Dr. Coleman: No, no, I think it will be. (...) Your observation, Charles, about the features of sign language (...), this is not something we can do now, but it is conceivable to me that within a few years we might well be able to map out in the brain where the features are, if you like, ok? Now, when people are processing a spoken language, well, it's something that we can conceive strange to look for and look at and maybe getting somewhere (...). What is already known about (...) sign language (....) user's knowledge of sign-language is that the mental activity recruits the same regions of the brain. That is, in fact, the portions of our -what is nowadays our- auditory system for, that I claim to be the sight for electrical storage is in other animals and in history originally visual, is an old visual system.

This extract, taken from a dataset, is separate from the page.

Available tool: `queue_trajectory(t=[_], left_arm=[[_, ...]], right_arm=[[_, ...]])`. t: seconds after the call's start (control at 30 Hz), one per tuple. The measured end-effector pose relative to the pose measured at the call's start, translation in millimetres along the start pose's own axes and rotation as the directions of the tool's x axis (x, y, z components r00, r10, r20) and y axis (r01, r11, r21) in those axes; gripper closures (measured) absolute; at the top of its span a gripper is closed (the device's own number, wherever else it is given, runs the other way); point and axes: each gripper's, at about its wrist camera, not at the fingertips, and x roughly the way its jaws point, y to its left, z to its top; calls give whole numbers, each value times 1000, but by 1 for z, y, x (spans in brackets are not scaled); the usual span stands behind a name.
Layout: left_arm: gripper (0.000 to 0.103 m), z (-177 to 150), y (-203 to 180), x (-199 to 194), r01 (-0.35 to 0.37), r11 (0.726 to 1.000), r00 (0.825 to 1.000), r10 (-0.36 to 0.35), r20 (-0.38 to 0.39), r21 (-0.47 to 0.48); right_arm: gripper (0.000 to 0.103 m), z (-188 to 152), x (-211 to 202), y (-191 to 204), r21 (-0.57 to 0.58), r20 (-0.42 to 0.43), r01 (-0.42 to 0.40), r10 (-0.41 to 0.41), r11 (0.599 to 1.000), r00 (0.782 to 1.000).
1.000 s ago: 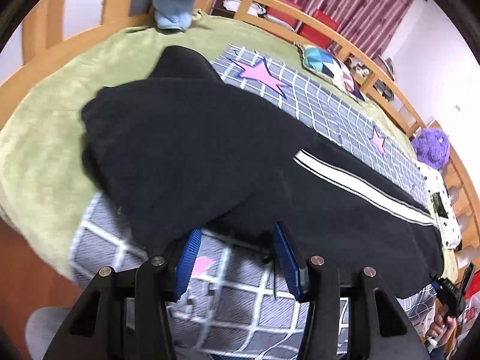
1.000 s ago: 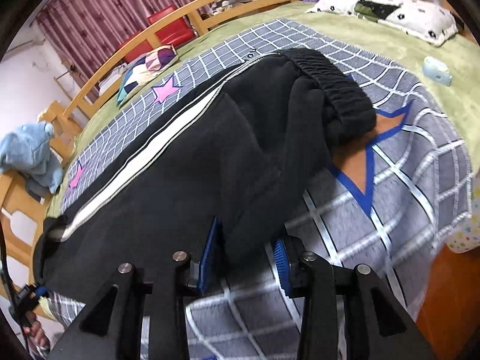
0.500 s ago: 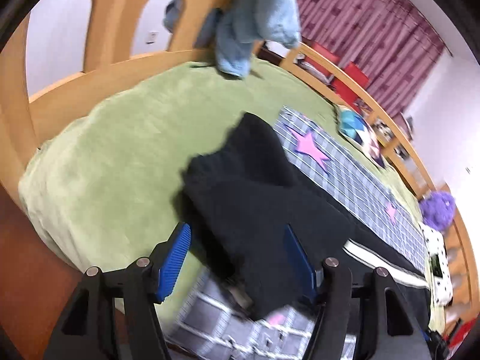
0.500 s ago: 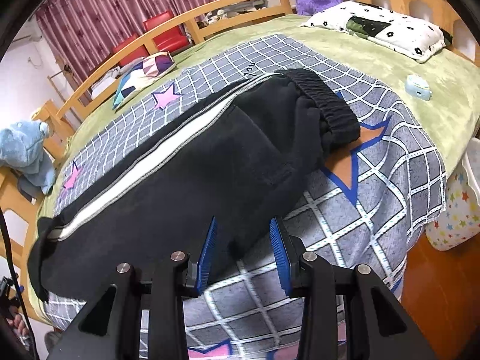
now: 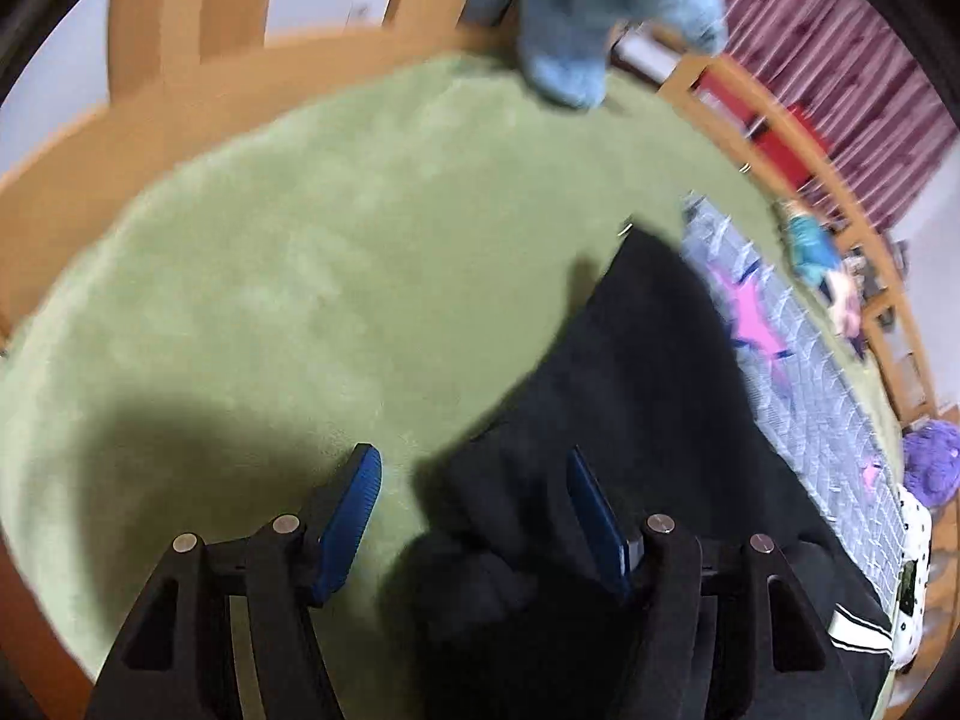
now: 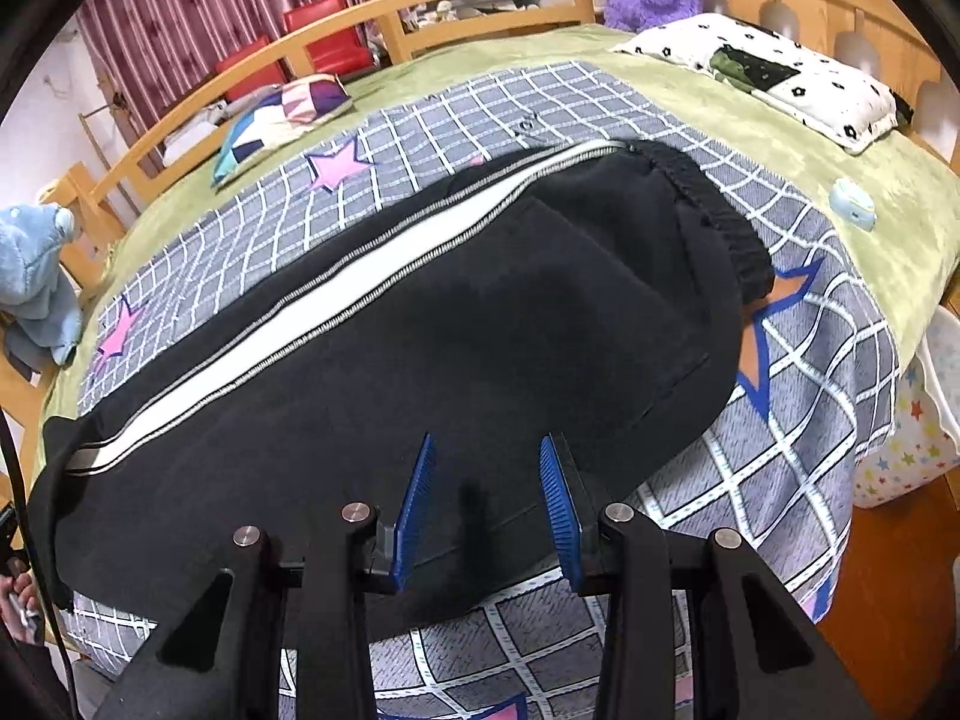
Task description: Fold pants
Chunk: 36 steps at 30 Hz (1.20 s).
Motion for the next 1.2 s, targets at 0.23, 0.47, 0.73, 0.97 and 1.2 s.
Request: queue_trajectory(t=[0.23,0.47,0.73,0.97,1.2], left_arm=[[89,-10,1,-33,-14,994,996,4,88,113],[66,-20,28,-33,-27,1000,999,27,29,13],[41,-33,-6,-71,-83,991,994,75,78,106],[38,-64,-56,-91,-15,990,997,5,75,140],[38,-93,-105,-106,-28,984,996,11,93,177]], right_arm=[[67,-8,11,2,22,-19,13,-13,1000,1000],[67,-9,8,-3,16,-3,-14,14,1000,1000],[47,-4,-18,-53,71,83,-25,19,997,996],[40,20,12,-111,204,132,-110,84,973,988],[32,54,71,-148,377,167,-286,239,881,956]])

Question: (not intelligible)
Dr. Coleman: Well, maybe it does, maybe it doesn't. Now if we can look and see what's going on, where the features are for spoken languages, if that were a feasible thing to do and there was an answer to that, then you could presumably do the same thing for sign language. And if, in fact, you found that same regions were employed, the same set of features in the brain were employed, then you'd be in a very strong position. That is beginning to sound to me like an eminently testable hypothesis. So (...) this shows the direction for future work that maybe we should be working towards.
Dr. Romero: All right, well, thank you very much to the three speakers and everybody else for an exciting discussion, and we'll leave it here for today and we'll see you all tomorrow.